The report recommends assigning health reporters to HIV criminalization stories rather than crime reporters and avoiding the use of mug shots, which the report says only further emphasizes the race of the accused. Reporters need to seek out more people living with HIV and AIDS service organizations that have intimate knowledge of the disease.
Pierre-Pierre emphasizes that the vast majority of people living with HIV are well aware of the risks and always engage in conversations with their partners about the latest science about treatment and risk, “because if you’re in treatment, you talk to your medical practitioner, you have conversations, you understand how it works, so you don’t intentionally put people at risk,” she said.
“I think it needs to be covered in such a way that it’s made clear that [nondisclosure] is not the norm and that they are actually outliers, and it’s often more complex than people think.”
But having people talk about how the media should cover a story and what the media can do to change its attitude toward stories are two different things.

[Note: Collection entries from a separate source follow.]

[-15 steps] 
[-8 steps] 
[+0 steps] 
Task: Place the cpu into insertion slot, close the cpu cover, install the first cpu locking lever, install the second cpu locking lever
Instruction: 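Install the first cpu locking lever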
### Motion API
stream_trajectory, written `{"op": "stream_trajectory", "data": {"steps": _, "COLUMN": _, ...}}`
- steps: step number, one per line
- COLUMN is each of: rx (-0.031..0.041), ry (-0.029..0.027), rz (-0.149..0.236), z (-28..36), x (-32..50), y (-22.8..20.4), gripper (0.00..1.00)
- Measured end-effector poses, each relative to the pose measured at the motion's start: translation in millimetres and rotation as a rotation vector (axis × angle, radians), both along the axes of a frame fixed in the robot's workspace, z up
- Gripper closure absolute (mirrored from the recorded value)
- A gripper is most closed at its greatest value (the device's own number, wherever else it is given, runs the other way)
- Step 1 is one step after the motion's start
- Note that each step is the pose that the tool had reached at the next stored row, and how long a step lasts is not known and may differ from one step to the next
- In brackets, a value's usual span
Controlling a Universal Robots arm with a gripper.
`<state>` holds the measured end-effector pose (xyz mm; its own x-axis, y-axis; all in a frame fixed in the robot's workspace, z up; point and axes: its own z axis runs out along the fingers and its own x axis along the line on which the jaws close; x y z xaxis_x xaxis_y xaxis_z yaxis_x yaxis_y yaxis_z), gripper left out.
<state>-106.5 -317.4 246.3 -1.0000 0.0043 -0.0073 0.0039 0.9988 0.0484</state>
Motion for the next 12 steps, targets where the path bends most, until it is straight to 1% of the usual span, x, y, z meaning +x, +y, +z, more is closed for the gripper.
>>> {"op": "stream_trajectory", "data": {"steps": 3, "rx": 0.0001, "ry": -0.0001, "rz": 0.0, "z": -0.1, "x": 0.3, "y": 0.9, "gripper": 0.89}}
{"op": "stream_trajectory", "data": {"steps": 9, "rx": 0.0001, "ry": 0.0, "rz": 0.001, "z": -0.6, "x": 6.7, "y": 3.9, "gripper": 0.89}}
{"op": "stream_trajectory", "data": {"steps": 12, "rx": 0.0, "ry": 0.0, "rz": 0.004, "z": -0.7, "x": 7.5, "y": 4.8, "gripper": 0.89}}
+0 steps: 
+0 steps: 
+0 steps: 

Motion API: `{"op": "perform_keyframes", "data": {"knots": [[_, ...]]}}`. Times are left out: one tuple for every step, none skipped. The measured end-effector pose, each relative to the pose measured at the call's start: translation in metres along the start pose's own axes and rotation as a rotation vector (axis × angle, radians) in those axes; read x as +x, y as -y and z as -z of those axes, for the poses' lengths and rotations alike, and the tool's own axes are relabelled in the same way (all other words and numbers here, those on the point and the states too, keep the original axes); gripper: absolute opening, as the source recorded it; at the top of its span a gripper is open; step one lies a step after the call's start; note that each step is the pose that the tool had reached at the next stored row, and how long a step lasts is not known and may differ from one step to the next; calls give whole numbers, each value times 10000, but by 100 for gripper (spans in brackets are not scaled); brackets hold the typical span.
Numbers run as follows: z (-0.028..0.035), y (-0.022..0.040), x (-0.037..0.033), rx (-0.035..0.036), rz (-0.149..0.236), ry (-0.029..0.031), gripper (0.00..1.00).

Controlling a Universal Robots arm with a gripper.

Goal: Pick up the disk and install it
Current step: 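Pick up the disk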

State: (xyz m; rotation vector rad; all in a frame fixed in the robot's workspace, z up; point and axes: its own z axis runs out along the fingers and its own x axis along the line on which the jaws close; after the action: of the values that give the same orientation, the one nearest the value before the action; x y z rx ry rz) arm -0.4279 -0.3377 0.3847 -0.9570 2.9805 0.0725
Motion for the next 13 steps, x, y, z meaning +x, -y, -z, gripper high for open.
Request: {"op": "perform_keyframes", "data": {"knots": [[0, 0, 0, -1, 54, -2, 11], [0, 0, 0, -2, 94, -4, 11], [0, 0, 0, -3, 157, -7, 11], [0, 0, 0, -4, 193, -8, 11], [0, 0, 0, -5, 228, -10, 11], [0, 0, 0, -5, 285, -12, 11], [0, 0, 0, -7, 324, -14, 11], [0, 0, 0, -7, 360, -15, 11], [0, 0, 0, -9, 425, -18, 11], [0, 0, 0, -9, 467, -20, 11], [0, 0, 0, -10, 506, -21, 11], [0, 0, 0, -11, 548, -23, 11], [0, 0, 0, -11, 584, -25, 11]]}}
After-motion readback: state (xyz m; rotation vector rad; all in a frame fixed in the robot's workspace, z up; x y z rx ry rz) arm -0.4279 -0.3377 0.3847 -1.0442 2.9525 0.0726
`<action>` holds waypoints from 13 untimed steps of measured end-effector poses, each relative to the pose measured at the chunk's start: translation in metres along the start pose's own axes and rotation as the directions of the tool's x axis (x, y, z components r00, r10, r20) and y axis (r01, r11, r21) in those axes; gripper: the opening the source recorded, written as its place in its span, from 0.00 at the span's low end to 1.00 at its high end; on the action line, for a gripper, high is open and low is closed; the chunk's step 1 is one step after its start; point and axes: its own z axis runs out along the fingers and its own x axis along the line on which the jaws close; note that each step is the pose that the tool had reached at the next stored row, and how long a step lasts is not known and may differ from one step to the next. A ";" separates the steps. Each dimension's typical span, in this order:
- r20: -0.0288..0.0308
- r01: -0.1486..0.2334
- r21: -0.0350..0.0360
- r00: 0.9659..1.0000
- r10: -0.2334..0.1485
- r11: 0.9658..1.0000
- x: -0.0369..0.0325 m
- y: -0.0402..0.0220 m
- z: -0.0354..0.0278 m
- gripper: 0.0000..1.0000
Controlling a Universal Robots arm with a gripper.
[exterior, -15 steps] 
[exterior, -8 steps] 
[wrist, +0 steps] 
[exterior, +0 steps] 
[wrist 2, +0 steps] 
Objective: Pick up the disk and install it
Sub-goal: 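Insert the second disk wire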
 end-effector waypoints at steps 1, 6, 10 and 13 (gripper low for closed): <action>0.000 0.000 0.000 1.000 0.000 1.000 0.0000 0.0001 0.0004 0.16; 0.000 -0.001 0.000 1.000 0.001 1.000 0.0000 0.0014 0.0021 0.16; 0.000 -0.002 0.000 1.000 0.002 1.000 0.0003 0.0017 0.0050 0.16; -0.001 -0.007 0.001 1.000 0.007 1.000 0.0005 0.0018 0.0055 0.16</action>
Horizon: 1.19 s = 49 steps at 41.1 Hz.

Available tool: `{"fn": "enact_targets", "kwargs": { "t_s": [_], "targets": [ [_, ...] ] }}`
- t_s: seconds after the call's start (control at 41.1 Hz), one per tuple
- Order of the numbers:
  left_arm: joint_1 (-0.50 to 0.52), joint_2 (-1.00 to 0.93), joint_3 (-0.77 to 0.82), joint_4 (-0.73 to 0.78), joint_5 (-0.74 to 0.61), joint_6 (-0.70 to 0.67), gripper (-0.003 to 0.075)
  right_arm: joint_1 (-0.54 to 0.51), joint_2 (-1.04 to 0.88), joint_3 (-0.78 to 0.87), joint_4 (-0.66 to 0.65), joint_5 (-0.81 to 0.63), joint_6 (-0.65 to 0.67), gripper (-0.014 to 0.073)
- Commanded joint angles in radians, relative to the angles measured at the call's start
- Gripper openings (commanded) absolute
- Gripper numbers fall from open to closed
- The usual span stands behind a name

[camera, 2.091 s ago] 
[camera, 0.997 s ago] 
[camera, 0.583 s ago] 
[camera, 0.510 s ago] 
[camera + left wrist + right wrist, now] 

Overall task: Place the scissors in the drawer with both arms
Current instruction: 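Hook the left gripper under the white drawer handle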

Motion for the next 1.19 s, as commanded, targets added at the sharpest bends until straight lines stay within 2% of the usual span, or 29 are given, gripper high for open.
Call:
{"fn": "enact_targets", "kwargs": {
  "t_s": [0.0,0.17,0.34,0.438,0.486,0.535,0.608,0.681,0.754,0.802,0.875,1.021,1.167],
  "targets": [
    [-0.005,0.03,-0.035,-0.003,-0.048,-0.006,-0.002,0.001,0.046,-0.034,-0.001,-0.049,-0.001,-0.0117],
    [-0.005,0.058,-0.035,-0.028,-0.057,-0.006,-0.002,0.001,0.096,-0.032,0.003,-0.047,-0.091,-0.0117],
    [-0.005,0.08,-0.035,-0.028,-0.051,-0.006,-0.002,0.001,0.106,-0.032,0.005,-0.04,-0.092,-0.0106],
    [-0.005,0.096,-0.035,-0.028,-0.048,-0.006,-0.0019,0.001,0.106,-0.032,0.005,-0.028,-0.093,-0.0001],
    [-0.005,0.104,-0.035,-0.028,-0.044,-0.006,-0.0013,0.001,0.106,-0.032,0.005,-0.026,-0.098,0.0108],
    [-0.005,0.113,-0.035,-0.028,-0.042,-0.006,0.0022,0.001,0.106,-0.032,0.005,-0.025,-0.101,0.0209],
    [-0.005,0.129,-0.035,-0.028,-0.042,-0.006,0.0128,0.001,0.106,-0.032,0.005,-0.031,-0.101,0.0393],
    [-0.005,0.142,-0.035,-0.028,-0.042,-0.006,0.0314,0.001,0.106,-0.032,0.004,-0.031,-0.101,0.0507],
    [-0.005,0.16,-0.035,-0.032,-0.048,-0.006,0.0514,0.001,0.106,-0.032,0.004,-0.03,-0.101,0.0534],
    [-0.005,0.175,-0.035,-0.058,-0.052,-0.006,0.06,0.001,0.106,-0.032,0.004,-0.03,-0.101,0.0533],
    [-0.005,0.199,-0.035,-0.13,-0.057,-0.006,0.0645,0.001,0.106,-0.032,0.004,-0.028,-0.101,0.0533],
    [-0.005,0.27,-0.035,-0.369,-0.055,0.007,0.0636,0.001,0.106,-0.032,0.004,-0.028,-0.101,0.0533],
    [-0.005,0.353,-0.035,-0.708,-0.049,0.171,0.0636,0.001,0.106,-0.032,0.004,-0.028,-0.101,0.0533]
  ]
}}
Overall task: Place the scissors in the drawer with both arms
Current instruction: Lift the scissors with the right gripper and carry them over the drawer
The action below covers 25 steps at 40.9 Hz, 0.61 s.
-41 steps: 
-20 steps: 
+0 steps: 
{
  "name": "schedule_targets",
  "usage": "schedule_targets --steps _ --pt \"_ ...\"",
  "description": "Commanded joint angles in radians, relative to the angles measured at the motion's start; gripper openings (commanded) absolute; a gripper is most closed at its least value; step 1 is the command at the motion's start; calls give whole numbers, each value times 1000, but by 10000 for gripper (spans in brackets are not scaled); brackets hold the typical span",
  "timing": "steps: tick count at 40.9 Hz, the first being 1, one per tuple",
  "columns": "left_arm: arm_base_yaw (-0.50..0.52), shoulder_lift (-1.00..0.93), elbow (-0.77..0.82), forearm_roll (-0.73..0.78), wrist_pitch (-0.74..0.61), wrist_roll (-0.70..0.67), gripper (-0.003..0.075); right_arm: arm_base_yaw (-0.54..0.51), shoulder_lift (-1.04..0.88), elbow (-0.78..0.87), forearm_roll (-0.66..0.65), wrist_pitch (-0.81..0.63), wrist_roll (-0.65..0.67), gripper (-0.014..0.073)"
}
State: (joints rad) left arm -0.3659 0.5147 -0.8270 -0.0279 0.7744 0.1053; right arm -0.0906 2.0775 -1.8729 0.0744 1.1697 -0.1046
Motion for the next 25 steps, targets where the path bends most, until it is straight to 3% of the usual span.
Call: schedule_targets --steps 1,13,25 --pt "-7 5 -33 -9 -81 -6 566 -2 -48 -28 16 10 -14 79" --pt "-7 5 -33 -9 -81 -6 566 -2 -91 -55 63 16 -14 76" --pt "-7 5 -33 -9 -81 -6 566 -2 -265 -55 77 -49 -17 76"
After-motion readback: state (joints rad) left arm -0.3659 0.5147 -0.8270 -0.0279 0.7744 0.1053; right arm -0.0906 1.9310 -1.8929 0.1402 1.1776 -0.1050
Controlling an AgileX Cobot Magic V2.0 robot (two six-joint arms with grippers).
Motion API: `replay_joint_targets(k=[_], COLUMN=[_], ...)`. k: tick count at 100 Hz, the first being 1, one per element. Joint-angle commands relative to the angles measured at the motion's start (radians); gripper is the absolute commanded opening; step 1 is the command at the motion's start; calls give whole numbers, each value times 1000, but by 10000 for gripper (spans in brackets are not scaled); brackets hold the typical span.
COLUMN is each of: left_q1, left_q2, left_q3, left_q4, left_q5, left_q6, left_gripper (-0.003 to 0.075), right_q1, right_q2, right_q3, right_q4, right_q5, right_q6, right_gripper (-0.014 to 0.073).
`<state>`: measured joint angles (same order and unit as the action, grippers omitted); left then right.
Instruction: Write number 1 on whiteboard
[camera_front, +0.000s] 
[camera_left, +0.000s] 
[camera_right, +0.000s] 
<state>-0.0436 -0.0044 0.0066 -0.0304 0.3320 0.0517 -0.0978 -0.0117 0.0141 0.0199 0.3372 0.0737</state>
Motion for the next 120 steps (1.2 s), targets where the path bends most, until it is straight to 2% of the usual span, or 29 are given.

Desmond Cole, a columnist for the Toronto Star, former CANADALAND COMMONS host, and prominent commentator on racial politics in the city, thinks papers need to work harder at telling more than one type of story about a particular community.
“This is part of the reason why we talk incessantly about diversity in newsrooms,” said Cole. “It’s not just about tokenism. It’s not just about being able to say that one or two of us are there. It’s that we are probably, given our life experiences, more likely to see something like that and start asking questions.”
Editors should also be aware of who they are assigning to stories and, Cole said, if these common cliches appear in stories, then they should assign writers that understand their harm. It comes down to the need to constantly reassess how journalists’ personal biases about race, HIV, or other forms of identity play out in their coverage of stories.
“All the biases that tend to play out in our country on a day-to-day basis are going to play out in the media, so if our country in general is suspicious of newcomers, which we know Canada is, then that’s going to potentially play out in any story involving those folks and that’s just a thing to be mindful of.”